What the task asks: A word-for-word reproduction of the data below is needed, with no pictures in it.
______
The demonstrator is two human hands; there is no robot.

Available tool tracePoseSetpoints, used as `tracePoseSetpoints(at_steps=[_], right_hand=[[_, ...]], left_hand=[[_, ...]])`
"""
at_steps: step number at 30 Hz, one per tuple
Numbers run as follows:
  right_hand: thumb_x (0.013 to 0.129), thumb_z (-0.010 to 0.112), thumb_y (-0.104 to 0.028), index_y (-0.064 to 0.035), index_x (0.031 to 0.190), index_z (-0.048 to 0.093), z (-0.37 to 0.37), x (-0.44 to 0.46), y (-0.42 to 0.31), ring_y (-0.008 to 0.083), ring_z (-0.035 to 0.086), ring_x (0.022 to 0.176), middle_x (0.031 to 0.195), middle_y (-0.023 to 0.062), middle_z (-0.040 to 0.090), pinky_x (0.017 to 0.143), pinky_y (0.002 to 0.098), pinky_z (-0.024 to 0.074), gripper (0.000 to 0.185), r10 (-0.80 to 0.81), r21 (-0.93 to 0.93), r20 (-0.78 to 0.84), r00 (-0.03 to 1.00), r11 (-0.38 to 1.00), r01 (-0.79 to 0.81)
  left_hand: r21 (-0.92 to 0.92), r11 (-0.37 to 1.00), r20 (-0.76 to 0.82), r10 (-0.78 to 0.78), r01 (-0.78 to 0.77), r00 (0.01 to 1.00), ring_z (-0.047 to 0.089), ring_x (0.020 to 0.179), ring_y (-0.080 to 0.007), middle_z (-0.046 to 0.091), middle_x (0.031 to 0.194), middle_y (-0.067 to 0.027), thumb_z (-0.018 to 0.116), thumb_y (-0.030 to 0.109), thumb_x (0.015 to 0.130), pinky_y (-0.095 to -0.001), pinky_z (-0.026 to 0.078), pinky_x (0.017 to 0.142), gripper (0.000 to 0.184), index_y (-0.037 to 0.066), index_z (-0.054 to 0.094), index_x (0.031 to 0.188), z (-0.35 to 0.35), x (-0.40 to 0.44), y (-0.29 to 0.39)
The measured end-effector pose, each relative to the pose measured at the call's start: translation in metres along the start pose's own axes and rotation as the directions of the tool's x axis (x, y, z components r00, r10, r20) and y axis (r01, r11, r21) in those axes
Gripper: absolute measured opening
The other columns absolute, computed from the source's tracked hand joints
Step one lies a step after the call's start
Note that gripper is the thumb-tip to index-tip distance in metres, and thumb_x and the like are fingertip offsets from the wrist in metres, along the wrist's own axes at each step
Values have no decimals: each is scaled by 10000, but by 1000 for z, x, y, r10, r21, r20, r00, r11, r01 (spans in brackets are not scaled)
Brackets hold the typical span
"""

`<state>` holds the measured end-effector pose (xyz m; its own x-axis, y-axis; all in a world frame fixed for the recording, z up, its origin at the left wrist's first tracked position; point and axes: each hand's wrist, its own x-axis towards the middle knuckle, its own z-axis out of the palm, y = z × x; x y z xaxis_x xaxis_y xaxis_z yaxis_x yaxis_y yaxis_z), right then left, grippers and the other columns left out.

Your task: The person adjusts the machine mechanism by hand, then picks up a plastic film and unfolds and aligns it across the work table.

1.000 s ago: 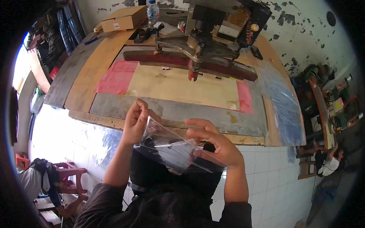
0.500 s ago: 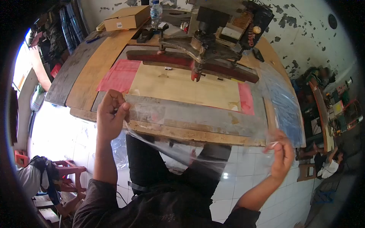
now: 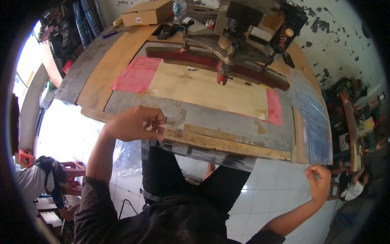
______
Response:
The demonstrator is two human hands; there is no robot.

Available tool tracePoseSetpoints, used as `tracePoseSetpoints(at_steps=[_], right_hand=[[_, ...]], left_hand=[[_, ...]])`
"""
at_steps: step number at 30 Hz, one per tuple
Numbers run as follows:
  right_hand: thumb_x (0.013 to 0.129), thumb_z (-0.010 to 0.112), thumb_y (-0.104 to 0.028), index_y (-0.064 to 0.035), index_x (0.031 to 0.190), index_z (-0.048 to 0.093), z (-0.37 to 0.37), x (-0.44 to 0.46), y (-0.42 to 0.31), ring_y (-0.008 to 0.083), ring_z (-0.035 to 0.086), ring_x (0.022 to 0.176), middle_x (0.031 to 0.195), middle_y (-0.023 to 0.062), middle_z (-0.040 to 0.090), pinky_x (0.017 to 0.143), pinky_y (0.002 to 0.098), pinky_z (-0.024 to 0.074), gripper (0.000 to 0.185), r10 (-0.80 to 0.81), r21 (-0.93 to 0.93), r20 (-0.78 to 0.84), r00 (-0.03 to 1.00), r11 (-0.38 to 1.00), r01 (-0.79 to 0.81)
  left_hand: r21 (-0.92 to 0.92), r11 (-0.37 to 1.00), r20 (-0.76 to 0.82), r10 (-0.78 to 0.78), r01 (-0.78 to 0.77), r00 (0.01 to 1.00), ring_z (-0.047 to 0.089), ring_x (0.020 to 0.179), ring_y (-0.080 to 0.007), middle_z (-0.046 to 0.091), middle_x (0.031 to 0.194), middle_y (-0.067 to 0.027), thumb_z (-0.018 to 0.116), thumb_y (-0.030 to 0.109), thumb_x (0.015 to 0.130), pinky_y (-0.095 to -0.001), pinky_z (-0.026 to 0.078), pinky_x (0.017 to 0.142), gripper (0.000 to 0.184), index_y (-0.037 to 0.066), index_z (-0.054 to 0.094), index_x (0.031 to 0.188), z (-0.35 to 0.35), x (-0.40 to 0.44), y (-0.29 to 0.39)
The measured end-effector pose, each relative to the pose measured at the call's start: translation in metres along the start pose's own axes and rotation as the directions of the tool's x axis (x, y, z components r00, r10, r20) and y axis (r01, r11, r21) in those axes
Gripper: absolute measured opening
The other columns absolute, computed from the source's tracked hand joints
Step one lies a step after the call's start
Note that gripper is the thumb-tip to index-tip distance in metres, and thumb_x and the like are fingertip offsets from the wrist in metres, along the wrist's own axes at each step
Values have no decimals: each is scaled by 10000, but by 1000 for z, x, y, r10, r21, r20, r00, r11, r01 (spans in brackets are not scaled)
Brackets hold the typical span
"""

`<state>` holds the measured end-effector pose (xyz m; its own x-axis, y-axis; all in a world frame fixed for the recording, z up, its origin at the left wrist's first tracked position; point and axes: each hand's wrist, its own x-axis towards the middle knuckle, its own z-axis out of the palm, y = z × x; x y z xaxis_x xaxis_y xaxis_z yaxis_x yaxis_y yaxis_z), right then left, grippers and the other columns left out.

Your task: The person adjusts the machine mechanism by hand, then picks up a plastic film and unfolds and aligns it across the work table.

1.000 s ago: 
0.500 s ago: 
now: 

The exercise requires nothing more than what has been given.